Emerald Editor Discussion
March 29, 2017, 12:31:49 am *
Welcome, Guest. Please login or register.
Did you miss your activation email?

Login with username, password and session length
News:
 
   Home   Help Search Login Register  
Pages: [1]
  Print  
Author Topic: Esoteric syntax formats?  (Read 8466 times)
0 Members and 1 Guest are viewing this topic.
Arantor
Site Administrator
Administrator
Master Jeweller
*****
Posts: 618



« on: January 09, 2007, 09:11:27 pm »

I've been thinking about syntax formats today, and I had a random thought: how unusual are the formats that we could be supporting?

I'm not talking about supporting binary formats instead of text-based ones, that's not the point of EE. But how unusual are the formats we would be supporting? For example, this really strange part of me wants to support - of all things - AMOS Basic syntax (ASCII mode), from the Amiga.

I can see the uses for the obvious (HTML, PHP, SQL, Ruby, Python, Perl, C/C++ et al) but how unusual are the formats would we support?

Because the model is intended to be totally extensible, we could provide hundreds or even thousands of downloadable syntaxes, so any format no matter how bizarre or unusual, could be supported.

What's the most bizarre format you'd like to see it support?
Logged

"Cleverly disguised as a responsible adult!"
John Yeung
Senior Miner
***
Posts: 85


« Reply #1 on: January 10, 2007, 06:58:17 am »

I've been thinking about syntax formats today, and I had a random thought: how unusual are the formats that we could be supporting?  For example, this really strange part of me wants to support - of all things - AMOS Basic syntax (ASCII mode), from the Amiga.  I can see the uses for the obvious (HTML, PHP, SQL, Ruby, Python, Perl, C/C++ et al) but how unusual are the formats would we support?

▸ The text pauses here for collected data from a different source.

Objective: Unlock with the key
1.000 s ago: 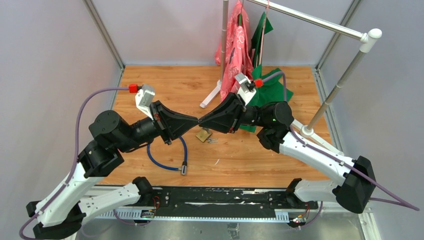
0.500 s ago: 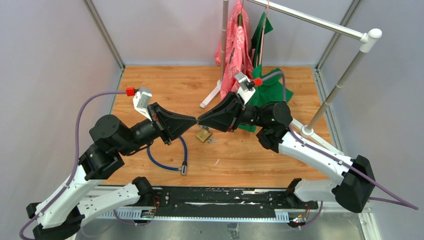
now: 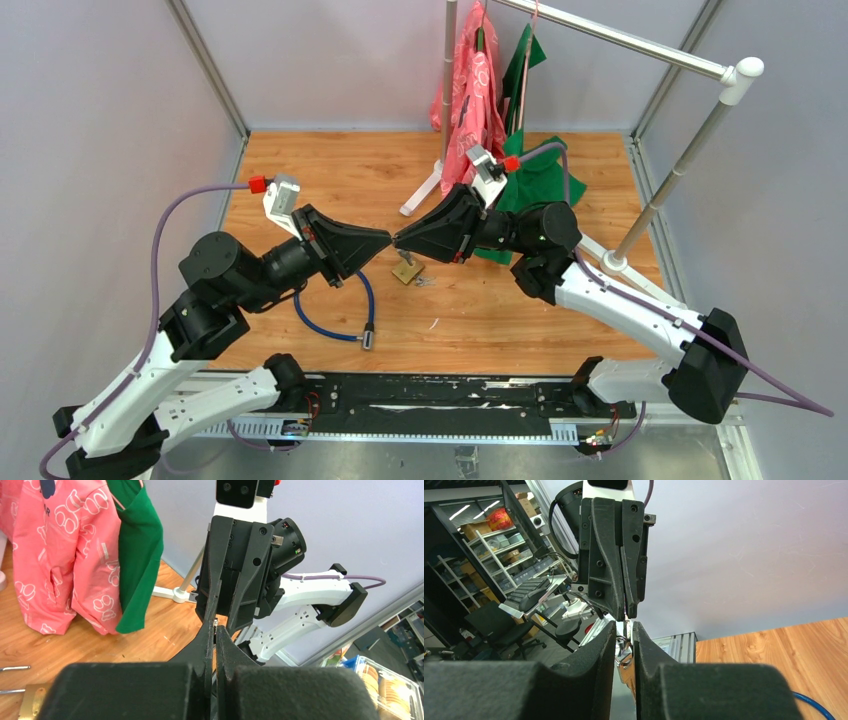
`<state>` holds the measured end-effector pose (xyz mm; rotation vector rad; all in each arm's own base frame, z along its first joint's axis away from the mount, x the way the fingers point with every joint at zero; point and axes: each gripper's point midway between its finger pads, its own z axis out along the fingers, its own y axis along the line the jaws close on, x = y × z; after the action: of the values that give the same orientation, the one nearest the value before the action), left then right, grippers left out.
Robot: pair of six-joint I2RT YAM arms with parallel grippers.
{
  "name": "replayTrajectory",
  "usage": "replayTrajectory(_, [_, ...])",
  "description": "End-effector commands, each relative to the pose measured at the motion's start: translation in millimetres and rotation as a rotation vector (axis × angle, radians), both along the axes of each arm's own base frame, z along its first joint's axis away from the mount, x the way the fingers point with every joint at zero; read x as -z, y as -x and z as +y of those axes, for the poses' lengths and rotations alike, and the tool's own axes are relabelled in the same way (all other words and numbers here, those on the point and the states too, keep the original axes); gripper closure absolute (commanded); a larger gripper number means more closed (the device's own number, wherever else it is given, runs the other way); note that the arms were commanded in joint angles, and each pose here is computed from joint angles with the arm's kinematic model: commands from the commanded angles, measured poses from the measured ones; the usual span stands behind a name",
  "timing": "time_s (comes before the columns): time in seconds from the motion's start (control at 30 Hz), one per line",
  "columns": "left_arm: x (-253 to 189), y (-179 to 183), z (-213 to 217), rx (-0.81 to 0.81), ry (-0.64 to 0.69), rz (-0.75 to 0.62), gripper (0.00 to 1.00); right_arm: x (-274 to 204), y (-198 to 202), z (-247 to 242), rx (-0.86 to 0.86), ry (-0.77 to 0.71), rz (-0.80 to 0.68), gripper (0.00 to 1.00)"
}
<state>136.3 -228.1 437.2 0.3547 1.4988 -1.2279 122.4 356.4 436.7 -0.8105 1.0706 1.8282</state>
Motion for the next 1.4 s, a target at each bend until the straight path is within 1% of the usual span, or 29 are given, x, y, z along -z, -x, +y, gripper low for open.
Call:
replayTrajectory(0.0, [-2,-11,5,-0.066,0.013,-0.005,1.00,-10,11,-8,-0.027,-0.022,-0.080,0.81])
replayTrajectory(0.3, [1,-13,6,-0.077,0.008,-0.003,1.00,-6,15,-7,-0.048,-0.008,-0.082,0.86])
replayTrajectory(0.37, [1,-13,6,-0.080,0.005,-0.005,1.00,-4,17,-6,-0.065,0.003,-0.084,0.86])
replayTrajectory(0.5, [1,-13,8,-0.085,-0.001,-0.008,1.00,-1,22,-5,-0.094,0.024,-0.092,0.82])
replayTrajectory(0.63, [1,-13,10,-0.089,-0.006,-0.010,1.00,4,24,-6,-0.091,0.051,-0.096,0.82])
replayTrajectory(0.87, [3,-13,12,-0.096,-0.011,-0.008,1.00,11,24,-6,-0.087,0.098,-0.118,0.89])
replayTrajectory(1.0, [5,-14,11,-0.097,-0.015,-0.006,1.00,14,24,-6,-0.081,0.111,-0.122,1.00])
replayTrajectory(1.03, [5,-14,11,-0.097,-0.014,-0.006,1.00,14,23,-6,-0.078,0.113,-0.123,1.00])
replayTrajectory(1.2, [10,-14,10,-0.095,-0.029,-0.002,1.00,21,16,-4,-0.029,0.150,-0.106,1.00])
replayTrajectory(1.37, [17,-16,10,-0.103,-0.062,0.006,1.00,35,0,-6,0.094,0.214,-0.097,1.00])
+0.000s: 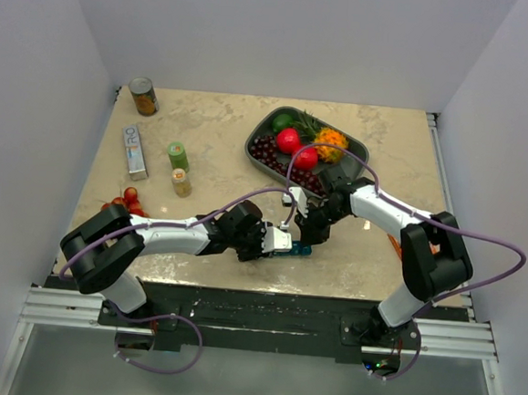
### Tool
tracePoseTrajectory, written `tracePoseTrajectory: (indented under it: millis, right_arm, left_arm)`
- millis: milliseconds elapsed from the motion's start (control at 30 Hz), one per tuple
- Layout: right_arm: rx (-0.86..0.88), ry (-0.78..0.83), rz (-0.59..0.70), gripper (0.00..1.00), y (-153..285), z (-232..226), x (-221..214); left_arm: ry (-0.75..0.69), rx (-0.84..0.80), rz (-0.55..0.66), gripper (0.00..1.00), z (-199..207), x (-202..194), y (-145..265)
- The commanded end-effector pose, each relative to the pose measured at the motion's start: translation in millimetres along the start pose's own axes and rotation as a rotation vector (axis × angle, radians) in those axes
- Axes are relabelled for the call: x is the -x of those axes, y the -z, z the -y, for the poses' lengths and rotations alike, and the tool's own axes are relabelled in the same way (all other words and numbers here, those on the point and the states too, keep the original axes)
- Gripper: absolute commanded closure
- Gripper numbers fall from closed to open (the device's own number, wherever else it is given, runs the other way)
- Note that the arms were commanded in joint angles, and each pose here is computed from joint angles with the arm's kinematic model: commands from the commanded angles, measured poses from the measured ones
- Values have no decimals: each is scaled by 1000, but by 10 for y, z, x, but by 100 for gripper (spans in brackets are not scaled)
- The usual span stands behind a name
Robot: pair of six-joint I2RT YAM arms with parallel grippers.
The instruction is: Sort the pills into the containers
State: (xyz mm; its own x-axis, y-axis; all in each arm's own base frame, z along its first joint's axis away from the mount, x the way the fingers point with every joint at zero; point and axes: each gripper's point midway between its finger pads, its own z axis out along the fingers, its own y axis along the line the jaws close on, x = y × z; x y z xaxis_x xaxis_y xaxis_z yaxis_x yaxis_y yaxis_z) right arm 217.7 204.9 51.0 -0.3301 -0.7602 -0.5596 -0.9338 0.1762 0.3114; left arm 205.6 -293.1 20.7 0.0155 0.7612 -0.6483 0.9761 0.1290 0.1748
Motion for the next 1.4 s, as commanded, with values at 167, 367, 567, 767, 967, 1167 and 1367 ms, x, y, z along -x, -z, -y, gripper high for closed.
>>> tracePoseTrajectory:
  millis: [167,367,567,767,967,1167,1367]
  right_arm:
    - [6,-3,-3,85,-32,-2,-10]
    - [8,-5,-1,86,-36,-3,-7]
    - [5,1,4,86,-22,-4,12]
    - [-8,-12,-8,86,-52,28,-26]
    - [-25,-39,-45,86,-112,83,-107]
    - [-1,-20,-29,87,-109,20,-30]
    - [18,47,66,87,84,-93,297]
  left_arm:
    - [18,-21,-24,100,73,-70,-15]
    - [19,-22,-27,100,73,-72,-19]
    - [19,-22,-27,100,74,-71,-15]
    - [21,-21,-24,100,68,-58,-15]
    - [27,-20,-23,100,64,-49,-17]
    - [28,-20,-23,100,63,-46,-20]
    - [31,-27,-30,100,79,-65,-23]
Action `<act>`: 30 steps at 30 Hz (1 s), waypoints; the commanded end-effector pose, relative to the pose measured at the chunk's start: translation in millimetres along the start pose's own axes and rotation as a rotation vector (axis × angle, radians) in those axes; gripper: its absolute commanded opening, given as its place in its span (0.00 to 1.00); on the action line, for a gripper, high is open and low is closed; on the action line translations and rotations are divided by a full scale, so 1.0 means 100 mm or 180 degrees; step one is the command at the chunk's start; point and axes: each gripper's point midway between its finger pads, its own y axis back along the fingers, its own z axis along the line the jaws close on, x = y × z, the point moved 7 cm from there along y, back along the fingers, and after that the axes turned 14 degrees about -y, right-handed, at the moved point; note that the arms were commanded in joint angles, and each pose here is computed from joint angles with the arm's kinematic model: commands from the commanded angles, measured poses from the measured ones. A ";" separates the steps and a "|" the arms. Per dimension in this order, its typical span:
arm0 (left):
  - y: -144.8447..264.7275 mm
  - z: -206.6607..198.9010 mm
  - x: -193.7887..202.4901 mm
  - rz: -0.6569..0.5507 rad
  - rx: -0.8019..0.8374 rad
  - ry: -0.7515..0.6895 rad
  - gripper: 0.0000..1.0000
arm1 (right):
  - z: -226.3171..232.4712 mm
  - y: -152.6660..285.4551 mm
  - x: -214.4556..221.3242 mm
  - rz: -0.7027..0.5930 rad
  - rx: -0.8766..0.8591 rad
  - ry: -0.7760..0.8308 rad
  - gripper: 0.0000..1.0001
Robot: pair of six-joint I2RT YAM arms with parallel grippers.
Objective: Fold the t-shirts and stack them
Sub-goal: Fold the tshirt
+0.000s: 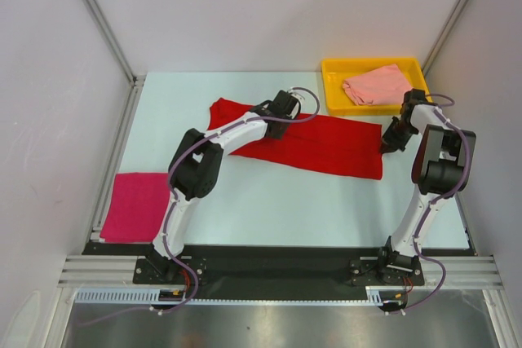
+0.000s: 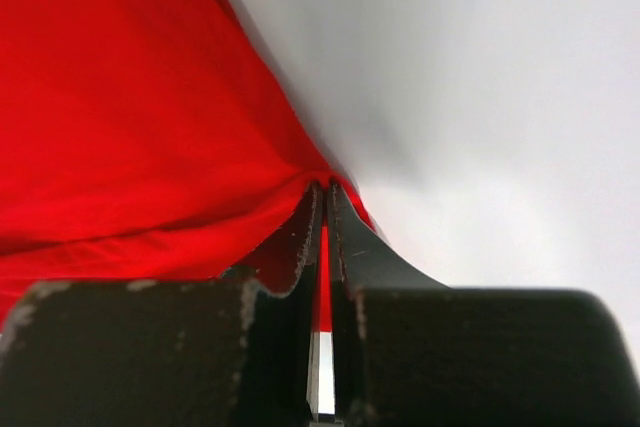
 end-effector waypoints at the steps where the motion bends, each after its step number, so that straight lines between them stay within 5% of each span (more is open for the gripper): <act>1: 0.14 0.24 -0.25 -0.0255 -0.0246 0.0261 0.00 | -0.04 0.15 -0.08 -0.0158 0.0004 -0.0015 0.02; 14: -0.02 0.25 -0.20 -0.0136 -0.0237 0.0246 0.00 | -0.10 0.14 -0.11 -0.0159 -0.0079 -0.0190 0.02; 16: -0.03 0.25 -0.23 -0.0133 -0.0212 0.0223 0.02 | -0.10 0.12 -0.12 -0.0137 -0.0076 -0.0197 0.12; 18: -0.06 0.24 -0.24 -0.0131 -0.0205 0.0226 0.22 | -0.11 0.13 -0.11 -0.0108 -0.0018 -0.0219 0.20; 22: 0.02 0.33 -0.34 -0.0083 -0.0243 0.0319 0.39 | -0.14 0.25 -0.12 -0.0197 0.0068 -0.0243 0.34; 24: 0.18 0.42 -0.40 -0.0049 -0.0329 0.0461 0.58 | -0.16 0.35 -0.11 -0.0227 0.0124 -0.0240 0.40; 30: 0.77 0.94 -0.03 0.0000 -0.0404 0.1032 0.68 | -0.10 0.65 0.08 -0.0206 -0.0087 -0.0135 0.68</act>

I can't imagine AMOS Basic is any more unusual than Ruby or Perl, if it's a dialect of Basic.  (I don't know AMOS myself but I do have an Amiga, and I know someone who wrote games in it.)  By "unusual" I mean structurally different than familiar syntaxes.  For example, if you made a language whose blocks began with "%%^%%" and ended with "&&^&&" and all statements had to end with "__xXx__", it would sure look crazy and unusual, but structurally it could be identical to C.  To me, this language would qualify as not unusual at all.  This is exactly the kind of thing I mean by "settings-based" syntax specification.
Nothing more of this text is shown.